*** Provided material ***

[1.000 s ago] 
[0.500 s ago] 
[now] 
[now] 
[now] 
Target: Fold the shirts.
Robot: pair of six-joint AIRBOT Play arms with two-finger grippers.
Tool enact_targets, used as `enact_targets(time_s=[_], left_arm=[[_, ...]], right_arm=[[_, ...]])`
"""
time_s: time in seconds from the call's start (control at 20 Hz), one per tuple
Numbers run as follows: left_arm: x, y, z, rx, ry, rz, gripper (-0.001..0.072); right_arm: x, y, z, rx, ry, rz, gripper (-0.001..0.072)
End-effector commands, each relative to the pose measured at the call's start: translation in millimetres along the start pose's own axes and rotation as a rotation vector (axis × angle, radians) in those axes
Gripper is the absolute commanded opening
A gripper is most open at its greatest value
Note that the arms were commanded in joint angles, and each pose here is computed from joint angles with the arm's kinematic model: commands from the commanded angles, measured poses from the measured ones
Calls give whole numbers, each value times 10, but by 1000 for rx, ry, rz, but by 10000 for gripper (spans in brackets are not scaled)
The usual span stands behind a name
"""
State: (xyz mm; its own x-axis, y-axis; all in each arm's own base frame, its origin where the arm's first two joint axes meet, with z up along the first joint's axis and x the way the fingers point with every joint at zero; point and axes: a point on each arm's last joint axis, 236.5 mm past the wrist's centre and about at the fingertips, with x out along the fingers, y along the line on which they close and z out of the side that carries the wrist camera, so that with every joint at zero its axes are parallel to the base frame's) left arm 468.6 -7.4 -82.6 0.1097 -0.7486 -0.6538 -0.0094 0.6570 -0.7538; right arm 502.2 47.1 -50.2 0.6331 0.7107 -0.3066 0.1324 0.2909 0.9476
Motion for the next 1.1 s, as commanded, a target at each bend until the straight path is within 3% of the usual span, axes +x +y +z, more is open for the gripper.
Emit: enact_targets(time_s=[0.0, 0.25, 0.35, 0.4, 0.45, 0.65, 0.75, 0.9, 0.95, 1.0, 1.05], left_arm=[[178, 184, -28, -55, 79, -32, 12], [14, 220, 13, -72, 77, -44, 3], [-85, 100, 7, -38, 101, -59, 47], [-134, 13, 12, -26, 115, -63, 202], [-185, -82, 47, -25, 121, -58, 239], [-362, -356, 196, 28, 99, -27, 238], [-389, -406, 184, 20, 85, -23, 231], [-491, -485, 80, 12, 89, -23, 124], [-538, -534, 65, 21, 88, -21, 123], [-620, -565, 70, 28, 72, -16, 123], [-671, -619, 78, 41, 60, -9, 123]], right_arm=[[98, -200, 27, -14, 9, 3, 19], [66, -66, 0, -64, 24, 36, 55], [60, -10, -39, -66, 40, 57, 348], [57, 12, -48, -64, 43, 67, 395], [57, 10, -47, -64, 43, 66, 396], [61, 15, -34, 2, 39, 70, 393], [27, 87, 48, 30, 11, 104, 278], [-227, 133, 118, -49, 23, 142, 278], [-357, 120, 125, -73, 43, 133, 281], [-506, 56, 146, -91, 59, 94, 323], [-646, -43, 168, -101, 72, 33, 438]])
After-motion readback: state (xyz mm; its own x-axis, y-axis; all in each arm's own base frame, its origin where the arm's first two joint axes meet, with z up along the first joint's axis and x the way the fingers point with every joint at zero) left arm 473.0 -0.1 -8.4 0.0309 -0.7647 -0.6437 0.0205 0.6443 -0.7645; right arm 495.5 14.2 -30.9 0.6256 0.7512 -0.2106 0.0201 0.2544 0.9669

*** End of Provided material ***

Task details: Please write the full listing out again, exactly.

Written solution:
[1.000 s ago] 
[0.500 s ago] 
[now] 
[now] 
[now] 
Target: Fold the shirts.
Robot: pair of six-joint AIRBOT Play arms with two-finger grippers.
Tool enact_targets, used as `enact_targets(time_s=[_], left_arm=[[_, ...]], right_arm=[[_, ...]])`
"""
time_s: time in seconds from the call's start (control at 20 Hz), one per tuple
Numbers run as follows: left_arm: x, y, z, rx, ry, rz, gripper (-0.001..0.072); right_arm: x, y, z, rx, ry, rz, gripper (-0.001..0.072)
End-effector commands, each relative to the pose measured at the call's start: translation in millimetres along the start pose's own axes and rotation as a rotation vector (axis × angle, radians) in those axes
Gripper is the absolute commanded opening
A gripper is most open at its greatest value
Note that the arms were commanded in joint angles, and each pose here is computed from joint angles with the arm's kinematic model: commands from the commanded angles, measured poses from the measured ones
Calls give whole numbers, each value times 10, but by 1000 for rx, ry, rz, but by 10000 for gripper (spans in brackets are not scaled)
The usual span stands behind a name
"""
State: (xyz mm; its own x-axis, y-axis; all in each arm's own base frame, its origin where the arm's first two joint axes meet, with z up along the first joint's axis and x the way the fingers point with every joint at zero; point and axes: a point on each arm's last joint axis, 236.5 mm past the wrist's centre and about at the fingertips, with x out along the fingers, y along the line on which they close and z out of the side that carries the wrist camera, so that with every joint at zero its axes are parallel to the base frame's) left arm 468.6 -7.4 -82.6 0.1097 -0.7486 -0.6538 -0.0094 0.6570 -0.7538; right arm 502.2 47.1 -50.2 0.6331 0.7107 -0.3066 0.1324 0.2909 0.9476
Motion for the next 1.1 s, as commanded, a target at each bend until the straight path is within 3% of the usual span, axes +x +y +z, more is open for the gripper.
Emit: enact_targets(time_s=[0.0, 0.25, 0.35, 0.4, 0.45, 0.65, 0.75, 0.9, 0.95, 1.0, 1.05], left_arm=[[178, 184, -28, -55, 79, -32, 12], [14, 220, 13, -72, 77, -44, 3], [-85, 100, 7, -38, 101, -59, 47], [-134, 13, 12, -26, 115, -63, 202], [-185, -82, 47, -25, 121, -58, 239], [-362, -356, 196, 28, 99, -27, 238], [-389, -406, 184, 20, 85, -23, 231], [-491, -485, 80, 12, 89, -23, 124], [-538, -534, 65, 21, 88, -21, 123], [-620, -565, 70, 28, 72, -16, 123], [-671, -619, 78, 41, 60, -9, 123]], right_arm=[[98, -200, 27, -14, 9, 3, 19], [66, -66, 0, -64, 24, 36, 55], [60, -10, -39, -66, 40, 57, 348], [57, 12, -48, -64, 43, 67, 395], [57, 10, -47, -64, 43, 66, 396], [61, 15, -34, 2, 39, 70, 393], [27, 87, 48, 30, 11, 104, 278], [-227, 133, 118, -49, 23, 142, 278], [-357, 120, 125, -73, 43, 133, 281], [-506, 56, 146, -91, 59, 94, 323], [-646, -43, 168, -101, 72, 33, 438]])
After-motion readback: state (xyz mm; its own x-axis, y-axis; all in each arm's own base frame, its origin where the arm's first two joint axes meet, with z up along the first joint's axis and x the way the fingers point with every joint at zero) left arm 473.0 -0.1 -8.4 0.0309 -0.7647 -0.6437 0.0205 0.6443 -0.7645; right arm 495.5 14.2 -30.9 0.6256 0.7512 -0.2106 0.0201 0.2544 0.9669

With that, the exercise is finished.